* [Exercise brief]:
Show all the lines in the data below that include the word "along".

* [Dataset section]:
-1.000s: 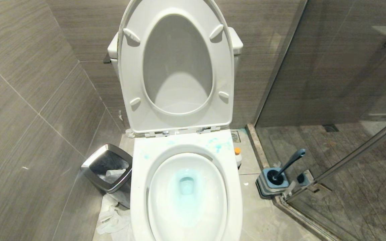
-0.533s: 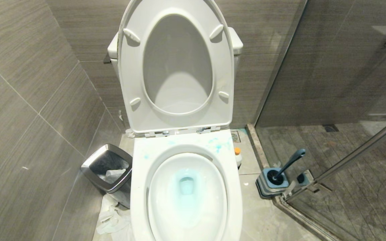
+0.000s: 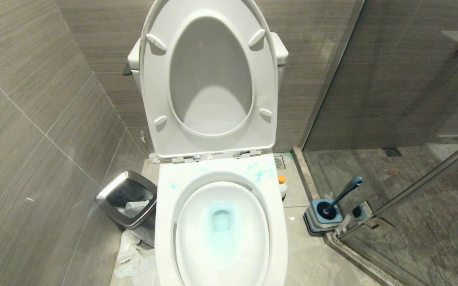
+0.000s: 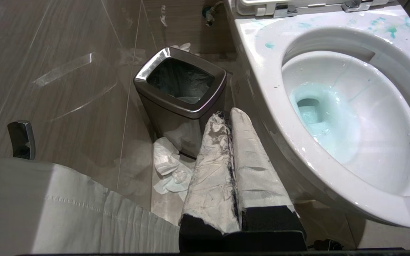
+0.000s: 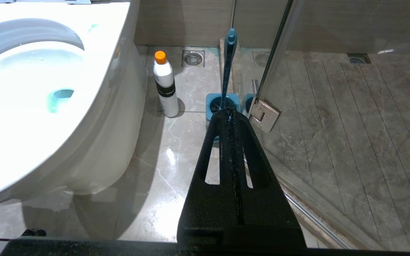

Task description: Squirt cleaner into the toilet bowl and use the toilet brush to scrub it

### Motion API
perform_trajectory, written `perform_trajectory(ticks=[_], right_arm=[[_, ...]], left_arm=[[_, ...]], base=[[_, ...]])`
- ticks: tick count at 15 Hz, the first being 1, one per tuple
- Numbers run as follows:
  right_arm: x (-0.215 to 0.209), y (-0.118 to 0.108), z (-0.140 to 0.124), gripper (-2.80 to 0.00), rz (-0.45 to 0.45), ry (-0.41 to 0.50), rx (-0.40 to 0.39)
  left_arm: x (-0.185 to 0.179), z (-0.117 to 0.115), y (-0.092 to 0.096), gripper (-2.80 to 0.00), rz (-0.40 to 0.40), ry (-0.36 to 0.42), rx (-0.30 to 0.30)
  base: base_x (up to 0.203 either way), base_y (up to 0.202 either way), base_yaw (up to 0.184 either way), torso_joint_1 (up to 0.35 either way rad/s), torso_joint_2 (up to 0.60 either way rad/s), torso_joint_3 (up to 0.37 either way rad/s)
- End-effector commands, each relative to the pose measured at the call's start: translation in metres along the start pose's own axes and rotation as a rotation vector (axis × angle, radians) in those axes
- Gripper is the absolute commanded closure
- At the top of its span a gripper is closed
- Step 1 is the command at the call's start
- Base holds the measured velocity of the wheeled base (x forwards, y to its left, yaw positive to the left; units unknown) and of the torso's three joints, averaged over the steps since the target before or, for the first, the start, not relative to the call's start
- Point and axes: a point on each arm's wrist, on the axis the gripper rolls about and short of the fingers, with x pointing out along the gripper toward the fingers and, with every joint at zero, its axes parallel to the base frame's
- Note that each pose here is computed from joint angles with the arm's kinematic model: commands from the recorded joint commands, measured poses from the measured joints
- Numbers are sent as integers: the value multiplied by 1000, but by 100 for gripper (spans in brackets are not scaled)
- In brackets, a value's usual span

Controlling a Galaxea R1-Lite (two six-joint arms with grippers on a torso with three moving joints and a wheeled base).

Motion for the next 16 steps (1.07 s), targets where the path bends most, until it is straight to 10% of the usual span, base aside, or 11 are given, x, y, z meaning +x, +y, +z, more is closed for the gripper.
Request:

* [Answer box]:
- End-effector commands, each relative to the pose measured at the call's start: translation in metres along the start pose's own axes and rotation as a rotation vector (axis × angle, radians) in those axes
- Point and axes: a point on each arm's wrist, on the axis the gripper rolls about and short of the fingers, with x pointing out along the gripper toward the fingers and, with every joint at zero, its axes parallel to the base frame's

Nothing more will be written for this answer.